# Why is my wine 'thin'?



## three_jeeps (Apr 3, 2020)

Been making red wine for a number of years from both grapes and juice buckets, primarily Merlot or cabs. The results from the juice buckets and more drinkable than the grapes. However, both approaches produce wine that is ‘thin.’ By that I mean the color is not as deep as Merlot or cabs from the wine store (e.g. Sterling, Kendal Jackson, etc.). In addition, the bouquet is hard to detect and the feel in the mouth is ‘thin’….my spouse joking says it is like drinking grape juice. It does have a reasonable alcohol content – about 11-12%.

I do use a ph meter and titration kit to adjust the acid when necessary, but for juice buckets hardly ever need to do any adjustment. The last couple of batches with a cab and Merlot were improved with MLF with a smoother feel in the mouth, but overall the result is still ‘thin.’ I do use medium French oak and rack 2 sometimes 3 times over the course of a year before bottling. Sitting in a carboy and racking is my approach to clarifying the wine – which seem to work well. I don’t use any sulfites in the process.

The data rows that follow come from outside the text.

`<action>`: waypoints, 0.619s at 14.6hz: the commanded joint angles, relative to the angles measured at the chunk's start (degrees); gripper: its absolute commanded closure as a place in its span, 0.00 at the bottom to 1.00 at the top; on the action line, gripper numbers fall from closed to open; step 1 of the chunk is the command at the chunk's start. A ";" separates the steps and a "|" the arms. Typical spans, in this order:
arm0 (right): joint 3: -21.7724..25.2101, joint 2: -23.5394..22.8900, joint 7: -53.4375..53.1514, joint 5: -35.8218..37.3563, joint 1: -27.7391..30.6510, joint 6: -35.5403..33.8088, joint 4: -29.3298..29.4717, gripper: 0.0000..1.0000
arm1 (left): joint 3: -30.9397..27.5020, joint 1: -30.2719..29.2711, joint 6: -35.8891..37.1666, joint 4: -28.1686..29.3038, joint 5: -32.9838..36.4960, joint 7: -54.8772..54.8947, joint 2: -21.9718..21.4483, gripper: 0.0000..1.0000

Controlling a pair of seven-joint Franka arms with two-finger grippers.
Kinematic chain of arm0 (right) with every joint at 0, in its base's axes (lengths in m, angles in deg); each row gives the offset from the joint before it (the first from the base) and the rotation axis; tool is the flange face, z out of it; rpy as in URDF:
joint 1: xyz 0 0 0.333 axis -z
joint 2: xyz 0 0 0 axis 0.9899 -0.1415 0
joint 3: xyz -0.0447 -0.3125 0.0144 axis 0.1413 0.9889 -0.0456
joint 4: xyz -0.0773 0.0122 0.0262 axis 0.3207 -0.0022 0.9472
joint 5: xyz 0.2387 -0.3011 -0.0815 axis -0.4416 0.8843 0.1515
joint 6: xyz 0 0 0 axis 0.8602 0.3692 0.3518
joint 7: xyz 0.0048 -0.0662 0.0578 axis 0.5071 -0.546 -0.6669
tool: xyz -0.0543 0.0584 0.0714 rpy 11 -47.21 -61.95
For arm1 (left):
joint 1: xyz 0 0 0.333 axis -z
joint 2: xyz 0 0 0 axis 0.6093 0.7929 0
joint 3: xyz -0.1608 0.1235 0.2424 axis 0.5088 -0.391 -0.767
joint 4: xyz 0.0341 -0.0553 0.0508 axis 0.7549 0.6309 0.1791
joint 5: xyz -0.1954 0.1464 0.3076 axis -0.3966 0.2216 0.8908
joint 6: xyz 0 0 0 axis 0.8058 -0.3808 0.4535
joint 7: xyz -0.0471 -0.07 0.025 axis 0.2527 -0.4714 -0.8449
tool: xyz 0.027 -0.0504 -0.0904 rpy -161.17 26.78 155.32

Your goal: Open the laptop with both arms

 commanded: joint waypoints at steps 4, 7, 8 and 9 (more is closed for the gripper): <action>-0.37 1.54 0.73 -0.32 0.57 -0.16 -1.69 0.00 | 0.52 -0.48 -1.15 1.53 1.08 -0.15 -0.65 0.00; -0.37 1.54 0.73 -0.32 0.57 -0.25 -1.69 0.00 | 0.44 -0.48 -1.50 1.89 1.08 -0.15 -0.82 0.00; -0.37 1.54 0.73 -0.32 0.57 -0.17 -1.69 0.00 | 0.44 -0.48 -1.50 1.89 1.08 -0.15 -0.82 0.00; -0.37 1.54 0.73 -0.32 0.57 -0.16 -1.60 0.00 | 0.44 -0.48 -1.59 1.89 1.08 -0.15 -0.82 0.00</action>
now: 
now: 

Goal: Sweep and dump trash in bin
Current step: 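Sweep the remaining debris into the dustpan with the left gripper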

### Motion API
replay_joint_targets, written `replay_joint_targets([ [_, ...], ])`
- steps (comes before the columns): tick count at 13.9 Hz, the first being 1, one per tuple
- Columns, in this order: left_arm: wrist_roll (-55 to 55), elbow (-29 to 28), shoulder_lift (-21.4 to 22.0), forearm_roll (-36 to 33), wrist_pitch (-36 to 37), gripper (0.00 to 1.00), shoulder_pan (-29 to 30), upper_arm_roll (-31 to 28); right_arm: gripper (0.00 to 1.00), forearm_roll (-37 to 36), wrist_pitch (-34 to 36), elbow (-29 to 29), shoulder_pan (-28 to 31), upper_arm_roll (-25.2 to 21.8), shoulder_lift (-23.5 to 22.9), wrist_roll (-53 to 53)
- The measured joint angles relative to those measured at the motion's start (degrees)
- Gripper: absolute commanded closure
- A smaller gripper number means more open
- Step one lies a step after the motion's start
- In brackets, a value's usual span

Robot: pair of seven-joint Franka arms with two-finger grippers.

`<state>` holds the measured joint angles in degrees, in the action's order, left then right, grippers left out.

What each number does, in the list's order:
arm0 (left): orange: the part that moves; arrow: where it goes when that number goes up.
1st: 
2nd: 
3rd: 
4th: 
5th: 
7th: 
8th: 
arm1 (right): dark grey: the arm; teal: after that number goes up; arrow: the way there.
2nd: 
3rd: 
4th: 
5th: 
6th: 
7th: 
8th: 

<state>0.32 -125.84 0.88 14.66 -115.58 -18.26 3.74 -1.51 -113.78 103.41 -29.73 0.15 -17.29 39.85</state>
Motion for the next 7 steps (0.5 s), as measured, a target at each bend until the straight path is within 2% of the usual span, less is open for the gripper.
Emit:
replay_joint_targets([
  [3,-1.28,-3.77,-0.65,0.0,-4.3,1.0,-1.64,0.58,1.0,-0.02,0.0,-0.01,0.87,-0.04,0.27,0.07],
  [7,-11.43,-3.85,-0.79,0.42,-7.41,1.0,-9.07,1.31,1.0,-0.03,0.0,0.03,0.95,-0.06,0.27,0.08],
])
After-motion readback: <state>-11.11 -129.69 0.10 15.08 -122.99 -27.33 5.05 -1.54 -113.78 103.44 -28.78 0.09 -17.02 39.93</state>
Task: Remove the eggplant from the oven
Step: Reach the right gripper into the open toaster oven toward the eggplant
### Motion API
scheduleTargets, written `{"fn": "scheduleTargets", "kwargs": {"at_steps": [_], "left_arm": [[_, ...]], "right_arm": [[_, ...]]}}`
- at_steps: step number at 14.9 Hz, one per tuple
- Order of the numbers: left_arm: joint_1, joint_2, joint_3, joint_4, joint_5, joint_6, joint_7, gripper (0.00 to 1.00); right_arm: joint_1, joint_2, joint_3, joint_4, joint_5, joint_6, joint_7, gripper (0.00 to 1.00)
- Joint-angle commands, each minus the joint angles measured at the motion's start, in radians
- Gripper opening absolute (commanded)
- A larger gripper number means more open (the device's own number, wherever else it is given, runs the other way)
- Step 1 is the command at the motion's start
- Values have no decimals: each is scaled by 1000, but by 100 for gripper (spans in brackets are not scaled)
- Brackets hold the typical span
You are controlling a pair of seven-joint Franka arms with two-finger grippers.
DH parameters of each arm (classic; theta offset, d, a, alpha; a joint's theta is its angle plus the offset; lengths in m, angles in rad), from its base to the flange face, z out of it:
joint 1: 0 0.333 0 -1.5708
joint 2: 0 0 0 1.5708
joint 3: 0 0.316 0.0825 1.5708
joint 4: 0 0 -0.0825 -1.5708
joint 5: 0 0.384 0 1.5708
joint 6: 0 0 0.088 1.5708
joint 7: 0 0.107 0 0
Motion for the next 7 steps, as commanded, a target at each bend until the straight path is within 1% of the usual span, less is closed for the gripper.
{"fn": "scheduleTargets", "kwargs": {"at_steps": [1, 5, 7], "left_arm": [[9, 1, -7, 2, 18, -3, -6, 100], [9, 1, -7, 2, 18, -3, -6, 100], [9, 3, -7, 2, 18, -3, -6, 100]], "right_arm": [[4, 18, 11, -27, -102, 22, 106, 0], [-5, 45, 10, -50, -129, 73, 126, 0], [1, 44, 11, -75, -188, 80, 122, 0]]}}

I am not sure what to change to make the wine more full-bodied….Am considering a different varietal such as zinfindal or Malbec (not fond of Malbec because to me, they are harsh in the mouth).

Any suggestions to improve the result are appreciated.
Just as a clarification, I am primarly interested in how to better the product from buckets. My results from starting with grapes are bad/largely undrinkable, but that is another discussion...
Thanks


----------



## Johnd (Apr 3, 2020)

With juice buckets, it's not surprising to find that the wine is a bit less colorful and / or full bodied, as you aren't getting the benefits of contact with the grape skins and pulp. 

You should be able to achieve better results with wine from grapes. The extent to which you achieve the extraction of the color and body compounds from the grapes depends upon a lot of factors. Quality of the grapes, yeast selection, cold soaking prior to fermentation, clear juice removal just after crushing (saignee), fermentation tannins, fermentation enzymes, use of Opt-red, fermentation temperatures, length of time on the skins during fermentation, pressing vigor, decisions about whether or not to mix free run and press run juice, having enough tannin in the finished wine to maintain color binding, just to name a few.


----------



## NorCal (Apr 3, 2020)

Merlot is a pretty light varietal to start with, but getting that fullness and flavor in the wine IS the biggest difference between a homemade wine and a good commercial wine, in my opinion. There are a number of things you can practically due, many of which are discussed on this thread.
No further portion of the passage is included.